# Time to move on...



## Drew67 (Sep 16, 2015)

Hi
My problems (or I should say my wifes problems) started about 2 years ago.
Married 22 years, 19 and 16 yr old kids.
House and Hamster.
Ideal family (or used to be)

But my son has problems which caused our life to go down a different route.

I found out she was going out Friday nights and getting it on with another dude (tells me it was only kissing...???)
Caught them exchanging cute little photos... which was bulls##t in my eyes.
Caught them down a dark deserted road at 5am.... 'oh nothng happened, we had a little smoke and just talked'... yeah right!
I tried to change my ways toward her but this didn't work.
Then about three weeks ago I found out one of her little farcebook love posts was aimed at him (overheard her talking to her mate about it)
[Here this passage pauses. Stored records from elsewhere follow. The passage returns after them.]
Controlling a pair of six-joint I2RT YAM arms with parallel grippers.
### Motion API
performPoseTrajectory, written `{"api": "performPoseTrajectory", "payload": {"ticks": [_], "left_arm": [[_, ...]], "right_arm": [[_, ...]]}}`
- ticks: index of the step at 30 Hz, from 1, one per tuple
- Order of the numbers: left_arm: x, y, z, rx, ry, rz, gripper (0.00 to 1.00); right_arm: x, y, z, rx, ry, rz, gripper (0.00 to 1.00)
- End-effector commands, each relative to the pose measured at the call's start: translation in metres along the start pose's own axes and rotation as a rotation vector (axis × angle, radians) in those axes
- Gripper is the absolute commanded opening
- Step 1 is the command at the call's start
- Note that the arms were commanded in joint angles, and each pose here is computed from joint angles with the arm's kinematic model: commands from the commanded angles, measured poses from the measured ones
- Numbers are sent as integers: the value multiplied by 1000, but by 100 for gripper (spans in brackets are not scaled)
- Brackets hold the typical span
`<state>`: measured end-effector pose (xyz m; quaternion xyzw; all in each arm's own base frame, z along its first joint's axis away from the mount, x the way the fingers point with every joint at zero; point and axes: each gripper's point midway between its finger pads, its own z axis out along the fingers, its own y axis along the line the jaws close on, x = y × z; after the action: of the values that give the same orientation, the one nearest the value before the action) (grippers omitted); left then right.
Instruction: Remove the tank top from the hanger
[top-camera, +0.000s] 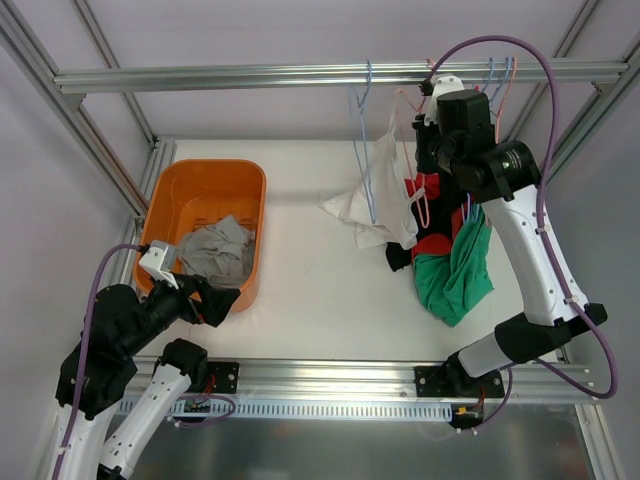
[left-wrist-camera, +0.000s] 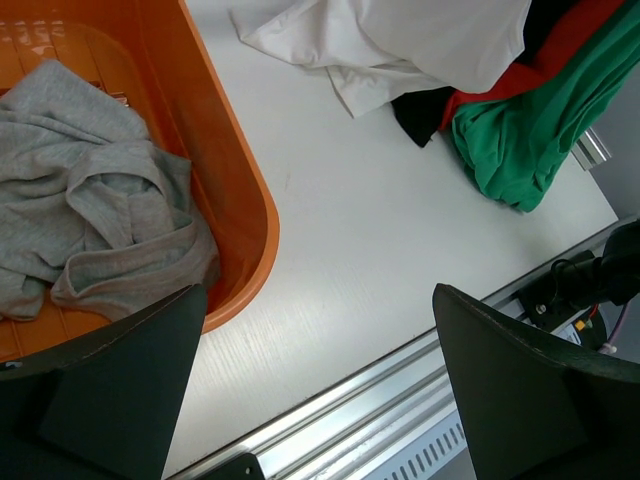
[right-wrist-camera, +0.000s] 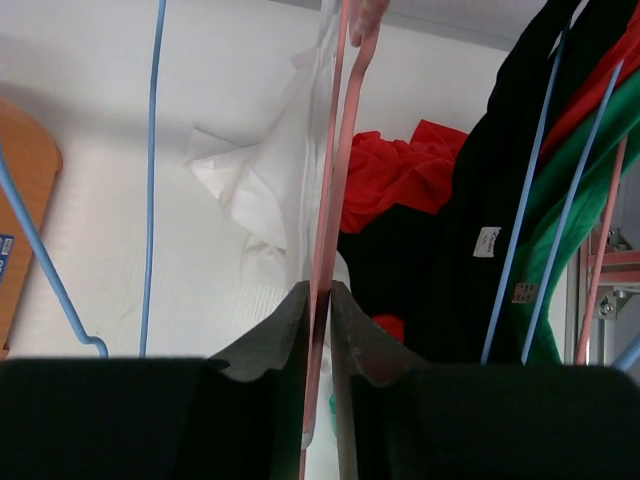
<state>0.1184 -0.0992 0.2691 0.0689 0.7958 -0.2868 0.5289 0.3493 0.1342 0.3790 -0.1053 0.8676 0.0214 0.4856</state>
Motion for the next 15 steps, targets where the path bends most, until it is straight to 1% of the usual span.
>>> {"api": "performPoseTrajectory", "payload": {"ticks": [1,2,4,5,10,11,15], "left_arm": [[-8,-7,2,42,-43,8,99],[-7,-7,2,42,-42,6,99],[-7,-6,3,39,-39,3,99],[-7,-7,3,40,-37,3,99],[-6,-6,4,38,-38,-3,99],[-6,-6,4,37,-40,-4,99],[-6,-6,4,40,-37,-6,99]], "right_arm": [[-20,6,-7,-49,-82,35,16],[-22,8,-7,-64,-91,42,10],[-23,10,-7,-71,-97,59,5],[-25,12,-9,-81,-107,71,0],[-40,11,-24,-97,-187,115,0],[-48,10,-33,-105,-225,127,0],[-64,9,-57,-136,-306,150,0]]}}
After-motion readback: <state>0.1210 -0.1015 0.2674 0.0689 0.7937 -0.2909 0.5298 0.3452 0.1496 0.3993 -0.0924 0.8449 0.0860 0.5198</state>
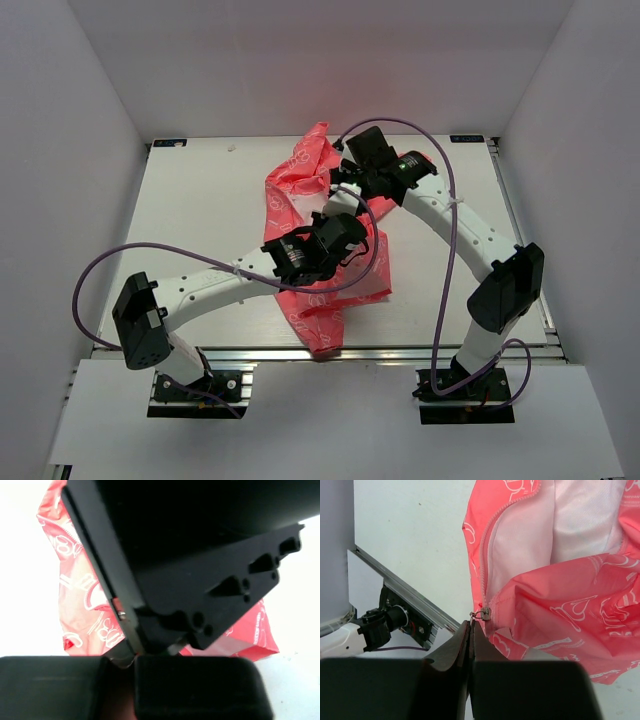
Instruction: Zip up the jacket
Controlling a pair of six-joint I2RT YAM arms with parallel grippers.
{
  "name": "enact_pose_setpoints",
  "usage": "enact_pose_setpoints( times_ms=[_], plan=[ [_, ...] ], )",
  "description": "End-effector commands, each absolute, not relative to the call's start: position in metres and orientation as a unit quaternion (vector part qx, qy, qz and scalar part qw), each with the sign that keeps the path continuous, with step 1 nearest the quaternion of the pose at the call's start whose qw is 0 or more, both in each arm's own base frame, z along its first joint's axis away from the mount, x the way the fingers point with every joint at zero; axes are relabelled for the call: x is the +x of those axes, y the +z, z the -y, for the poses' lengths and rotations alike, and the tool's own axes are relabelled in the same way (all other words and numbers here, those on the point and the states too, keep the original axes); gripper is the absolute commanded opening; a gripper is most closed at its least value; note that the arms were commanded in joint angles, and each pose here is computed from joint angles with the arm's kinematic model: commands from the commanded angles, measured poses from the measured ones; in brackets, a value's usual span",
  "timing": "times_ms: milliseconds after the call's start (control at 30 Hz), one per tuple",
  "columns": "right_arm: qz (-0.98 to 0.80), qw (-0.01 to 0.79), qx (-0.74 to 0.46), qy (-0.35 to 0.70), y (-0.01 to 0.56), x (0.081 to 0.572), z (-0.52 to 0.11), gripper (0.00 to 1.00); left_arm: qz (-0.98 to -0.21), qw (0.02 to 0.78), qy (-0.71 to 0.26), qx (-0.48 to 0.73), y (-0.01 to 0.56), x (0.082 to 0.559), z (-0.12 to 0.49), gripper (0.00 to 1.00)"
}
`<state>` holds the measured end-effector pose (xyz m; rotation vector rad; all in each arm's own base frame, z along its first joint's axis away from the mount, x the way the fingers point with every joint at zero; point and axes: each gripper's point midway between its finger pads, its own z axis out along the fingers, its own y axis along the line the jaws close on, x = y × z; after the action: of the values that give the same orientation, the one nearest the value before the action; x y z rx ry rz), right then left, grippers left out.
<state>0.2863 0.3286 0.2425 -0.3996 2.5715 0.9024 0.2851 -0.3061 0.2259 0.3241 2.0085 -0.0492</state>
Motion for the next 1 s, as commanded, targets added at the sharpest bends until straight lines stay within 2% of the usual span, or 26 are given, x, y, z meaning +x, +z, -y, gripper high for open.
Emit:
enact_pose_setpoints(
  times_ms=[0,200,400,533,567,633,667,767,867,967],
  plan=[
    [-0.902,0.206,-0.171,0.339,0.263,0.273,-0.329,0.0,-0.83,0.545,-0.006,0.118,0.242,0.293,0.299,0.0],
    [-0.896,0.262,-0.252,0.257,0.243,0.301,-0.314,0.0,-0.817,0.559,-0.038,0.136,0.258,0.285,0.3,0.0],
    [-0.88,0.286,-0.26,0.276,0.26,0.3,-0.316,0.0,-0.816,0.554,-0.032,0.159,0.259,0.272,0.292,0.0],
    [-0.882,0.271,-0.24,0.302,0.269,0.294,-0.323,0.0,-0.821,0.547,-0.005,0.164,0.25,0.273,0.287,0.0],
    [-0.882,0.266,-0.238,0.307,0.27,0.292,-0.324,0.0,-0.823,0.544,-0.001,0.16,0.249,0.274,0.288,0.26],
    [-0.882,0.26,-0.234,0.316,0.272,0.289,-0.325,0.0,-0.829,0.539,-0.003,0.15,0.247,0.277,0.295,0.66],
    [-0.883,0.257,-0.233,0.317,0.271,0.287,-0.325,0.0,-0.829,0.539,-0.007,0.15,0.246,0.278,0.299,0.78],
    [-0.883,0.254,-0.228,0.323,0.274,0.283,-0.325,0.0,-0.827,0.544,-0.005,0.14,0.241,0.284,0.306,0.92],
    [-0.883,0.253,-0.225,0.326,0.277,0.28,-0.324,0.0,-0.828,0.547,0.002,0.124,0.238,0.289,0.31,0.92],
    [-0.882,0.249,-0.226,0.331,0.279,0.277,-0.323,0.0,-0.827,0.553,0.021,0.104,0.235,0.294,0.308,0.87]
  ],
)
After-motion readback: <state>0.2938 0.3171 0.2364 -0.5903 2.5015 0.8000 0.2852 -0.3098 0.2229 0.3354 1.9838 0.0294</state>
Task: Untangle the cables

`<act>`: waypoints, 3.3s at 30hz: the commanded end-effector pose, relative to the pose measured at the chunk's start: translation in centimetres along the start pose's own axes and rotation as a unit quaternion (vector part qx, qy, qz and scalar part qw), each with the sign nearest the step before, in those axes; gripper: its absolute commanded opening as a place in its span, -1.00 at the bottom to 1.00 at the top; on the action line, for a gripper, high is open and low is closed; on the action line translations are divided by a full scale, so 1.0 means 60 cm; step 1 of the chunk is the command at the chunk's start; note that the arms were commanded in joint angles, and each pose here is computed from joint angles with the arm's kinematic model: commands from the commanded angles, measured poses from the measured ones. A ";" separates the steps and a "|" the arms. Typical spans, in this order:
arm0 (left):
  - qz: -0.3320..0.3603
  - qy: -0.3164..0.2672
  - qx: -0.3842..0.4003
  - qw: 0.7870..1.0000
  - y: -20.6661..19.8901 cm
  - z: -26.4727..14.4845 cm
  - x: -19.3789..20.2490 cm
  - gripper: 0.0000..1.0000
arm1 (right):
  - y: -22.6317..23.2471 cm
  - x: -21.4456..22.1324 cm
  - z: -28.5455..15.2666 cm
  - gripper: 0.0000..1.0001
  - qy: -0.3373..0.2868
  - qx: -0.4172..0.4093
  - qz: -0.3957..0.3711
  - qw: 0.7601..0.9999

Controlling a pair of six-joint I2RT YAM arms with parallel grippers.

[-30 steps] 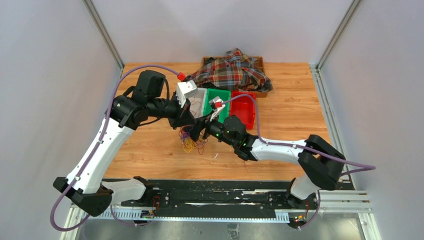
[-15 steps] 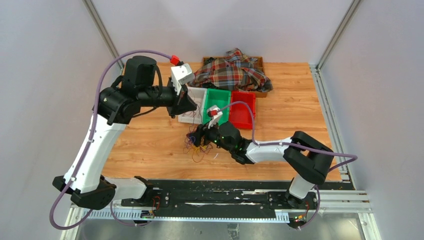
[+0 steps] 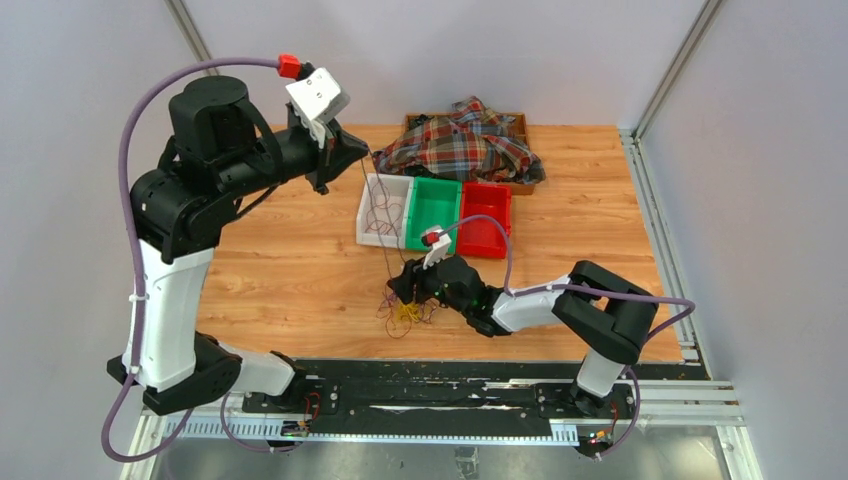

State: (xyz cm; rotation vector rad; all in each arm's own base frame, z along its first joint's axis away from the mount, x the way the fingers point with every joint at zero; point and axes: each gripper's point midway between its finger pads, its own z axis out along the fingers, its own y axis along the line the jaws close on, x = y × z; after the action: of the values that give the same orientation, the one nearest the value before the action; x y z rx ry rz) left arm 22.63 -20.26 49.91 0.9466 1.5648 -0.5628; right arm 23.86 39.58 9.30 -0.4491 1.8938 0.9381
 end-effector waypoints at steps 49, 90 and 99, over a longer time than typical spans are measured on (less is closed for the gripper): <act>0.032 -0.196 -0.090 0.976 0.069 0.035 -0.124 -0.99 | 0.022 -0.201 -0.046 0.50 -0.074 0.043 -0.019 0.996; 0.037 -0.087 -0.054 0.994 0.119 0.331 0.066 -0.99 | -0.160 -0.175 -0.258 0.27 -0.140 0.188 0.026 0.972; 0.040 0.036 -0.026 0.998 0.107 0.380 0.223 -0.99 | -0.178 -0.170 -0.267 0.23 -0.141 0.206 0.034 0.968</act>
State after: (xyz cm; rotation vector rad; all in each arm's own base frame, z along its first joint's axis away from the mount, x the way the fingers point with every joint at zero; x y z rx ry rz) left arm 40.74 -31.03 35.87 0.9178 1.5525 -0.4849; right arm 25.78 21.28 18.87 -0.0417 1.7688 0.6499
So I'm moving on... or trying to... easier said that done!

Her love for me left the house about a year ago.

But I'm now waking up to the reality of it all.

My boy needs a house and a mother more that I need a wife and wayplace to stay... so I'm going to pack up my troubles in my old kit bag and fly fly fly 

I'm looking for a place now even though it'll break the bank, but hey, s^!t happens in these situations.

My suspicious mind needs a rest!

I'm quite angry at her... but there's two sides to every coin so she most proberly blames me to her friends.

That old saying 'loves a two way street' never felt so true as it does now.

Tact, patience and cooperation will see me through.. and I'm a typical Aries!!! lol

I'd love a concious uncoupling, but we'll have to wait and see...


----------



## jorgegene (May 26, 2012)

welcome drew67 to the new forum, and sorry about what happened, but there's lots of company in that department here, including me.

post your detailed story in the 'coping with infidelity' section and you'll get lots of good advice and feedback, although it sounds like you've already set your course.


----------